Subject: | two problems in treating shared string table |
Date: | Fri, 13 Feb 2009 11:24:28 +0900 |
To: | bug-Spreadsheet-XLSX [...] rt.cpan.org |
From: | okina [...] is.s.u-tokyo.ac.jp |
Hi,
Trying to load the excel 2007 file, I encountered two problems below.
So I send you a patch.
My environment is:
* Spreadsheet-XLSX-0.09
* Linux version 2.6.9-023stab040.1-enterprise (root@rhel4-32)

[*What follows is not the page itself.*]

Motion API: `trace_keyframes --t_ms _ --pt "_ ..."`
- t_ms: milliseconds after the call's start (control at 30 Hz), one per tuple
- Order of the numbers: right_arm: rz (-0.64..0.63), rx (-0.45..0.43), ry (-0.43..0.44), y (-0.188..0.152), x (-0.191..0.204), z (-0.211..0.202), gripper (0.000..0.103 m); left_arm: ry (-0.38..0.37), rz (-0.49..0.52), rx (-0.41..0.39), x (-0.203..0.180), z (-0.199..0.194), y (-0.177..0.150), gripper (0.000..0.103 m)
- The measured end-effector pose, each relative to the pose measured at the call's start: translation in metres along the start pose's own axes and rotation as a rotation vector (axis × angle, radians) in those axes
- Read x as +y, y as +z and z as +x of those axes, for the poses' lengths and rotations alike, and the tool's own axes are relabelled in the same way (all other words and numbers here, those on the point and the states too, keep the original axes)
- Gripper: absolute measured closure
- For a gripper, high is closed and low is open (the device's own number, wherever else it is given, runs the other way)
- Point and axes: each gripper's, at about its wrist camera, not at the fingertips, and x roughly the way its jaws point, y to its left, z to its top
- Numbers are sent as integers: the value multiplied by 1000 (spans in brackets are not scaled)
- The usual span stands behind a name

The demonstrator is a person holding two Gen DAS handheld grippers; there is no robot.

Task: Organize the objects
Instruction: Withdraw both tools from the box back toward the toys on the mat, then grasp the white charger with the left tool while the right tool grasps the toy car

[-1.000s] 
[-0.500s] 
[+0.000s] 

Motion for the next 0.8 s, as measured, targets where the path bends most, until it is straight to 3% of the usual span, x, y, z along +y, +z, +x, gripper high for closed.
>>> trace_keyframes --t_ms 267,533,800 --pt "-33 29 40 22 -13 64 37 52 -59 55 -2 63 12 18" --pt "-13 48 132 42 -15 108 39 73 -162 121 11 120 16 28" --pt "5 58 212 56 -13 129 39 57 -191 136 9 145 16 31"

(gcc version 3.4.5 20051201 (Red Hat 3.4.5-2)) #1 SMP
Mon Jan 15 22:56:55 MSK 2007
* perl, v5.8.5 built for i386-linux-thread-multi.
1)
The loaded context includes character entity references literally.
2)
Due to existence of 'Phonetic Properties' items for Japanese excel files,
Spreadsheet::XLSX misaligns the indices of items in the shared string table.
Phonetic items represents pronunciation hints for some East Asian languages.
In the file 'xl/sharedStrings.xml', the phonetic properties appear like:
<si>
<t>(a japanese text in KANJI)</t>
<rPh sb="0" eb="1">
<t>(its pronounciation in KATAKANA)</t>
</rPh>
</si>
Then, the routine in Spreadsheet::XLSX::new(),
foreach my $t ($mstr =~ /<t.*?>(.*?)<\/t/gsm) ,
wrongly extracts the phonetic items as normal string items,
by only searching '<t>' tag.
This problem is not a special case, but may express at many XLSX files
created by Japanese version of Excel, because phonetic properties
are inserted automatically by Excel(and IME).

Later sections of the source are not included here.